Everything from the first line of the entries through the line containing "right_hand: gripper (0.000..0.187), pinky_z" is to be retyped exactly, and nothing beyond it.

[[ Available data, beginning ]]

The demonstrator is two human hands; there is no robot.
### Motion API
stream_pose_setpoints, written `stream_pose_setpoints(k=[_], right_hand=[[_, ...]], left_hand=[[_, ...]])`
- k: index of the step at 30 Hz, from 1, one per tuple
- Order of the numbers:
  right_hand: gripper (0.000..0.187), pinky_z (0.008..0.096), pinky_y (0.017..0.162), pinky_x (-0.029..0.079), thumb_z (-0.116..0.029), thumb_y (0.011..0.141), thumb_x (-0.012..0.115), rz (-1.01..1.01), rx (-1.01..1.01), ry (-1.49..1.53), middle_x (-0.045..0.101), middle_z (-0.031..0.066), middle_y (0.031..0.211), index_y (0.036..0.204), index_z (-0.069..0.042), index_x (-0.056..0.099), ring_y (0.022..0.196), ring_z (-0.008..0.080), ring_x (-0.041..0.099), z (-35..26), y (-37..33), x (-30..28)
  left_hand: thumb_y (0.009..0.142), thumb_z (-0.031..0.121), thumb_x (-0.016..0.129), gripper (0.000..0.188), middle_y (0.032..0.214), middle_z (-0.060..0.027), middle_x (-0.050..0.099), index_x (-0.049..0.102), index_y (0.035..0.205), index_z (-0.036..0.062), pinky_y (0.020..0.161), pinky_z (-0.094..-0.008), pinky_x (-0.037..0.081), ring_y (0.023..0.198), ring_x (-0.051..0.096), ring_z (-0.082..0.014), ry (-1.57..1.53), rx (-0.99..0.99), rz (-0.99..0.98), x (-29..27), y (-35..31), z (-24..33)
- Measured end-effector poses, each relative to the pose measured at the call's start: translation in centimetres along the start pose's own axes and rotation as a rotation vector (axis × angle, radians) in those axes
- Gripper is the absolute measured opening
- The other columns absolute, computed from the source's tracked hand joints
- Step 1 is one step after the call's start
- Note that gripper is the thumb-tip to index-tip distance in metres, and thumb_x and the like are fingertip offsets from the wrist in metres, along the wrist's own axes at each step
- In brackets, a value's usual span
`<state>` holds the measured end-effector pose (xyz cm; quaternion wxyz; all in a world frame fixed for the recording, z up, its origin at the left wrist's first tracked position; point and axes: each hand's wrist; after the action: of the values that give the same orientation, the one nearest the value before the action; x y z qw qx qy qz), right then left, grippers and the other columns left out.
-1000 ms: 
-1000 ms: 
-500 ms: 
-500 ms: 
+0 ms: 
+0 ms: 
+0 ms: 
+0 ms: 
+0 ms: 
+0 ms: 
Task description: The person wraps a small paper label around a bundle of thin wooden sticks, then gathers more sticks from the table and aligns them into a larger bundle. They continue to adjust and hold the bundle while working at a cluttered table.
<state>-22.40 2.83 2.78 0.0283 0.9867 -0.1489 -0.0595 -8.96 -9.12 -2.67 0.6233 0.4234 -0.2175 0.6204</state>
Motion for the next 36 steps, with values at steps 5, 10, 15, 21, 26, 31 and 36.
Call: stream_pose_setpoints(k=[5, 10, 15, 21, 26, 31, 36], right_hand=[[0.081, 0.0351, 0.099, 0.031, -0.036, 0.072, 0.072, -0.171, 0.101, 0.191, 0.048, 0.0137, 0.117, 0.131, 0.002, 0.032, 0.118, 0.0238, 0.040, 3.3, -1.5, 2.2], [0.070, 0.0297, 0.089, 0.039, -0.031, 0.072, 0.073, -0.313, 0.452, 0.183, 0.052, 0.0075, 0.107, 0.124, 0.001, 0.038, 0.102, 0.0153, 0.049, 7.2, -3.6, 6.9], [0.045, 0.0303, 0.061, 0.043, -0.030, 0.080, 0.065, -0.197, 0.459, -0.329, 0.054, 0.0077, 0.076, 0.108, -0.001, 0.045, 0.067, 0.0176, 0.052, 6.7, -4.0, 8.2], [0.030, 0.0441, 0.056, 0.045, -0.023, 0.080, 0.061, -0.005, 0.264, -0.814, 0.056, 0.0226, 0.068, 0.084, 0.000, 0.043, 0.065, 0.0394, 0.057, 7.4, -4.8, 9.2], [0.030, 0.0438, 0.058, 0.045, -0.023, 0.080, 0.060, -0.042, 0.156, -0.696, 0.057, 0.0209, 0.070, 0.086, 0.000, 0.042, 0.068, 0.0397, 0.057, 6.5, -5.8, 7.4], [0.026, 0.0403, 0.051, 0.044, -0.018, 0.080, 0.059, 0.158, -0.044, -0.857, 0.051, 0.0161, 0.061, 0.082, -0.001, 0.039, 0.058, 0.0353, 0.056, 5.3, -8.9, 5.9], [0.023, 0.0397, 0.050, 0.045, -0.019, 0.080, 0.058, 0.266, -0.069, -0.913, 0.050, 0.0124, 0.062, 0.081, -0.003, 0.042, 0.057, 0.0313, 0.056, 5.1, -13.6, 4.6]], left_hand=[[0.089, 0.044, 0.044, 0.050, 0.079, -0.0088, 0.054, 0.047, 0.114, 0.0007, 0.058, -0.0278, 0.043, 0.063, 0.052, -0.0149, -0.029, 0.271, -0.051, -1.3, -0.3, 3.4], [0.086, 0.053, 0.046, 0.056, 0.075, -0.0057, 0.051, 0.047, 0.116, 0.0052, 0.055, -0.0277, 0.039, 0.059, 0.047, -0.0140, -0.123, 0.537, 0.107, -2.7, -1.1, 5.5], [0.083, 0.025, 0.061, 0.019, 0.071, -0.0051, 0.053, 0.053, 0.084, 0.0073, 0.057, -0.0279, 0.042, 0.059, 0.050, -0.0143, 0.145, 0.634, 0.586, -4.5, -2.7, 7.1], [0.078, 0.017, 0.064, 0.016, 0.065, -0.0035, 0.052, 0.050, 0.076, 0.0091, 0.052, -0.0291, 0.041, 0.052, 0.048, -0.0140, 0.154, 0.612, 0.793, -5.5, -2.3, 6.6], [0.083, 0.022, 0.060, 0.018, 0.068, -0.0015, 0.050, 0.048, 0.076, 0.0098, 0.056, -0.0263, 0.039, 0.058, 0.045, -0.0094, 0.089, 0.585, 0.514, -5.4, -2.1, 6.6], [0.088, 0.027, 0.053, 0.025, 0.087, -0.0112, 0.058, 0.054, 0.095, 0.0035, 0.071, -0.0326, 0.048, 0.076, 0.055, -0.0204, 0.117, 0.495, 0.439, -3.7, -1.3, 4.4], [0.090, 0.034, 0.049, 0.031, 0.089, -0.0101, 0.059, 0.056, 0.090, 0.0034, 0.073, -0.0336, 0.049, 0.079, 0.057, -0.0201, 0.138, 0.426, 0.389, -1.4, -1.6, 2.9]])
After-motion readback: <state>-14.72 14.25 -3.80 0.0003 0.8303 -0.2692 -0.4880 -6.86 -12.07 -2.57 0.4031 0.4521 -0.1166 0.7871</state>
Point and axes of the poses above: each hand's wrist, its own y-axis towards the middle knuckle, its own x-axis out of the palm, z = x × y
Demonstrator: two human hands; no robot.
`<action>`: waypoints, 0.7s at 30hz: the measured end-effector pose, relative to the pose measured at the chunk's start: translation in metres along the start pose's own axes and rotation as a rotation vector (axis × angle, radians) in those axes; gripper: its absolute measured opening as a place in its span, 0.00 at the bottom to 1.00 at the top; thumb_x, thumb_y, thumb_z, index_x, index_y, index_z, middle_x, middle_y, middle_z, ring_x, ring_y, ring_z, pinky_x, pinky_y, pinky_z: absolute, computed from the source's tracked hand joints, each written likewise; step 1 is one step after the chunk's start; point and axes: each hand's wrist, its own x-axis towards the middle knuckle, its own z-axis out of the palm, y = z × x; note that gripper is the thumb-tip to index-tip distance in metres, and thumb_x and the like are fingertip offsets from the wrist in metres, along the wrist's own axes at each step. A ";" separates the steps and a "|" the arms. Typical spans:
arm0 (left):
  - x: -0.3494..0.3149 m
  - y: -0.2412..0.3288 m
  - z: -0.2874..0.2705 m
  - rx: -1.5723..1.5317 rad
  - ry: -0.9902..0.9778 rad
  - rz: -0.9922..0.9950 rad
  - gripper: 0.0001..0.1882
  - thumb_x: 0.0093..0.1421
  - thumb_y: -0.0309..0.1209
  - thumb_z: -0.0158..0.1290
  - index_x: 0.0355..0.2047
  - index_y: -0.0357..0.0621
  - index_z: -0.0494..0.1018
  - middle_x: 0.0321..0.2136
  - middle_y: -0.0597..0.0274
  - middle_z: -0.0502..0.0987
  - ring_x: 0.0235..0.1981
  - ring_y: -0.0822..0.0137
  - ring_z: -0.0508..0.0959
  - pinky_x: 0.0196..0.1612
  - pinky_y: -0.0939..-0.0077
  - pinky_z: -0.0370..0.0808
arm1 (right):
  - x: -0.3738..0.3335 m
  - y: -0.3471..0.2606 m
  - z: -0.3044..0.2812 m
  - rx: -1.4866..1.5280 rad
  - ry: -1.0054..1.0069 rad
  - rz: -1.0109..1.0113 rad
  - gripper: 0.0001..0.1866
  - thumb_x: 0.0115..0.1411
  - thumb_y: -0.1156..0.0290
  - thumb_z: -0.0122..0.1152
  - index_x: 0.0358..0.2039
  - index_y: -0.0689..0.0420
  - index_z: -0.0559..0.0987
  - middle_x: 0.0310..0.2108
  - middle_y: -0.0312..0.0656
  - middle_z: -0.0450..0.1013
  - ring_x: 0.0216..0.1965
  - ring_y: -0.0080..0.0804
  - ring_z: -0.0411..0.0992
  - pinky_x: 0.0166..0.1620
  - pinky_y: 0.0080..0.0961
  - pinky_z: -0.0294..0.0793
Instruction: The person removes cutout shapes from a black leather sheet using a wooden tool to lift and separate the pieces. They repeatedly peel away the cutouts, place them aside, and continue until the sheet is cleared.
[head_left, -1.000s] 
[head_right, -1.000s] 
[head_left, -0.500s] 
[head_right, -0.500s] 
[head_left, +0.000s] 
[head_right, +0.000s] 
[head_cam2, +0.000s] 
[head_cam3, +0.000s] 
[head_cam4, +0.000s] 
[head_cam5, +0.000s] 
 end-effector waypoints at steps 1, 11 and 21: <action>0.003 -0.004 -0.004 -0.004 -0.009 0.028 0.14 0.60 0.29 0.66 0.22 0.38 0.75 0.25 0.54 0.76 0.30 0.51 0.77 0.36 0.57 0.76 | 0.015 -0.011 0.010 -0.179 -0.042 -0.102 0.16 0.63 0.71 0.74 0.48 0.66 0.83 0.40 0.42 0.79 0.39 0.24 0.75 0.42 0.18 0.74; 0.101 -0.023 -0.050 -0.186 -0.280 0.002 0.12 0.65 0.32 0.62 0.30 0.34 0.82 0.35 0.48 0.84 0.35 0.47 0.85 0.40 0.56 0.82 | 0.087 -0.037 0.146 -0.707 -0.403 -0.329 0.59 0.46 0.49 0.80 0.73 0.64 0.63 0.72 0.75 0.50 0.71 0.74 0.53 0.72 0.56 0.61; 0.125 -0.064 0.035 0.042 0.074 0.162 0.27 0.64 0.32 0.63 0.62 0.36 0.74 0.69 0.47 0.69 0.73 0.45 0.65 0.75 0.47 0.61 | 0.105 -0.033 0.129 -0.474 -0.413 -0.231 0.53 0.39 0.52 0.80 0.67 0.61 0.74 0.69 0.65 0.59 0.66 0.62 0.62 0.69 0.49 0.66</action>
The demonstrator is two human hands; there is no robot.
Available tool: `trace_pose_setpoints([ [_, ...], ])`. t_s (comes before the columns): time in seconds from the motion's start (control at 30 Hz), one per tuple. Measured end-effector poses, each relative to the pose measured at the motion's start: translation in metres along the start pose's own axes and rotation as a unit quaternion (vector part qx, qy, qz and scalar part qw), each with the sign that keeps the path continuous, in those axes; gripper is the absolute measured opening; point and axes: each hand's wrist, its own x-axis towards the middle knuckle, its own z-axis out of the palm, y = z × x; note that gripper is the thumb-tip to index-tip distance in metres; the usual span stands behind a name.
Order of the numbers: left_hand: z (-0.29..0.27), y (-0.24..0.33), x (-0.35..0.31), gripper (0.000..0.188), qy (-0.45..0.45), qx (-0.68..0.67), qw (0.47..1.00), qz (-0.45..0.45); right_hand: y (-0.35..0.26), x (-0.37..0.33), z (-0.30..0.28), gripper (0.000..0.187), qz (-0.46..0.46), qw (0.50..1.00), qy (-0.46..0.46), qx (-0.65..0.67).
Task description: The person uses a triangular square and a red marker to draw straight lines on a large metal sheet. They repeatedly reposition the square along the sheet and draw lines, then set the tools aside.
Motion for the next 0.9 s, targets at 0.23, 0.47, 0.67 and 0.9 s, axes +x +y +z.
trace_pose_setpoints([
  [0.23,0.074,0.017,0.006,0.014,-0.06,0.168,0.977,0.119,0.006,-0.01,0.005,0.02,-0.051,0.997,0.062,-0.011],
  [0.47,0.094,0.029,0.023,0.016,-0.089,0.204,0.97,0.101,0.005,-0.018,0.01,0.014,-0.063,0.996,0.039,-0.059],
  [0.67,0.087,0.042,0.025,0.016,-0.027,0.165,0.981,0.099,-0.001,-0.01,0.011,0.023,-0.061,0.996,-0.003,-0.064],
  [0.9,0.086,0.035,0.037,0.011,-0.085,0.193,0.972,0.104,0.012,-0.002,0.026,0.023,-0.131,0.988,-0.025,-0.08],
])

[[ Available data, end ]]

● **Exercise solution**
The demonstrator is two human hands; there is no robot.
### Motion API
stream_pose_setpoints, written `stream_pose_setpoints(k=[_], right_hand=[[_, ...]], left_hand=[[_, ...]])`
- k: index of the step at 30 Hz, from 1, one per tuple
- Order of the numbers:
  right_hand: gripper (0.000..0.187), pinky_z (0.008..0.096), pinky_y (0.017..0.162), pinky_x (-0.029..0.079), thumb_z (-0.116..0.029), thumb_y (0.011..0.141), thumb_x (-0.012..0.115), rz (-1.01..1.01), rx (-1.01..1.01), ry (-1.49..1.53), middle_x (-0.045..0.101), middle_z (-0.031..0.066), middle_y (0.031..0.211), index_y (0.036..0.204), index_z (-0.069..0.042), index_x (-0.056..0.099), ring_y (0.022..0.196), ring_z (-0.008..0.080), ring_x (-0.041..0.099), z (-35..26), y (-37..33), x (-30..28)

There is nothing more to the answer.